Moscow has criticized calls for the West to deploy warplanes to Ukraine, calling it “absurd” to think that such a transfer of arms wouldn’t exacerbate tensions.
Moscow officials attacked assertions that Western nations could send fighter planes like the F-16 to Ukraine without worsening hostilities, with a Kremlin spokesperson even going so far as to call the idea “absurd.”
It comes after French President Emmanuel Macron said on Monday that deploying some of his country’s fighter jets to Ukraine was not “prohibited in principle” if Volodymyr Zelensky’s government could guarantee the planes wouldn’t be used to exacerbate the war.
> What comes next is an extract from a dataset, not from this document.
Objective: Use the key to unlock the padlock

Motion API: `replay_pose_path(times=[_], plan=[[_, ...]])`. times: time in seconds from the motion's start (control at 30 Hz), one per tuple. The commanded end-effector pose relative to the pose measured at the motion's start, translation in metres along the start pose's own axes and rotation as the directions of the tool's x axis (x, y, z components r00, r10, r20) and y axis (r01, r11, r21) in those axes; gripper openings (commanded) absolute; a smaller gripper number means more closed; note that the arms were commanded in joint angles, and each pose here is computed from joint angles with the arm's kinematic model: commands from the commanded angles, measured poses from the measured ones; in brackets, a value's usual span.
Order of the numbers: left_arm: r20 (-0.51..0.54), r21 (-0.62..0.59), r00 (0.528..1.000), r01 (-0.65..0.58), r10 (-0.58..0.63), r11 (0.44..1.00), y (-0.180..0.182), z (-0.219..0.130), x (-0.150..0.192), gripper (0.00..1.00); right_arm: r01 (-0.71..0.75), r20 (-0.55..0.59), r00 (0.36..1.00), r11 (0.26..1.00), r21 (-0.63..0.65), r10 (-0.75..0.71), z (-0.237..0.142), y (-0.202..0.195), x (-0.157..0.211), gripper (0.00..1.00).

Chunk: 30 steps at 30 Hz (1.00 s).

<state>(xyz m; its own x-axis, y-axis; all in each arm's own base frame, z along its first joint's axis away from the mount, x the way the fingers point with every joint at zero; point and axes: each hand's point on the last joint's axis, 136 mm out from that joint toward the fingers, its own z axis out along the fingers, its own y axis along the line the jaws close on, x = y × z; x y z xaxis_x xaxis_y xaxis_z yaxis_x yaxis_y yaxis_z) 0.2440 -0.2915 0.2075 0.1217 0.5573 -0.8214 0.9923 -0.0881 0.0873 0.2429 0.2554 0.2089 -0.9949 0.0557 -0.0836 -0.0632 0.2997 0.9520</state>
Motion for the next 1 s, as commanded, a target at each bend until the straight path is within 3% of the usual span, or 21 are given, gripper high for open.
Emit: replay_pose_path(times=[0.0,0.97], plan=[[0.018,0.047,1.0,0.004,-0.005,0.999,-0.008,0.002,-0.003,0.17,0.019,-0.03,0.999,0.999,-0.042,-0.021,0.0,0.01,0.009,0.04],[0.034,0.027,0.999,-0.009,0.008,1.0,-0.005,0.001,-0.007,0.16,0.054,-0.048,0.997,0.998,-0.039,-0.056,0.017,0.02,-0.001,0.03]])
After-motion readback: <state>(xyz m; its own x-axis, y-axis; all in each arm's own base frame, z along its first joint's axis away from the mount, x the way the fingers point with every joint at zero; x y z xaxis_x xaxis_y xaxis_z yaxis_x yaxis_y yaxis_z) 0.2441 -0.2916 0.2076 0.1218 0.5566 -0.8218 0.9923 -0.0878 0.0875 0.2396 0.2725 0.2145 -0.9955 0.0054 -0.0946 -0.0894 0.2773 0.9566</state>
However, Moscow has harshly criticized Macron’s claim that combat planes could be dispatched to Ukraine without raising tensions between the West and Russia. A spokesperson for the Russian foreign ministry told media that Macron’s assertion that it was possible was unfeasible.
According to the Russian TASS news agency, spokesperson Maria Zakharova said at a briefing on Wednesday, “Forgive me, but it’s some kind of foolishness.”
The French president, as well as the “increasingly bellicose tone of Western leaders, who have not been bashful about making loud pronouncements on the Ukrainian situation lately,” were further criticized by Zakharova.
“Is the French president truly certain that arming the Kiev regime with heavy weaponry and combat planes won’t worsen the situation?” she questioned. “I won’t accept that a mature guy could have that logic.”
“Such words merely feed Zelensky’s regime’s insatiable appetite, which it has already shown by bombing hospitals and killing civilians. As Mr. Macron put it, Western military infusions will not lead to an escalation of the war. Naturally, they provide tranquility. Obviously, cookies and sweets will be dropped from these planes,” she continued cynically.
Despite the fact that the Russian spokeswoman’s stinging remarks on the subject of deploying fighter planes to Ukraine may cause some in the West to pause, it is unlikely that they will put an end to discussions about the prospect, which only seems to be gaining ground lately.
Many political figures in the West are also now leaning toward trying to take an even more hardline interventionist strategy to the conflict, despite initial reluctance, particularly in the early days of Russia’s revived invasion in 2022. For example, former British prime minister Boris Johnson is now publicly advocating for fighter jets to be handed over to Ukraine.
“Now is not the time to scale back our support for Ukraine; rather, it is the time to increase it. Give them what they require,” Johnson urged in a recent interview.
He insisted: “Supply the Ukrainians what they need as soon as possible. Every time we’ve claimed that it would be a mistake to provide such and such a piece of armament, we wind up doing so and it ends up being the correct thing for Ukraine. Complete this.”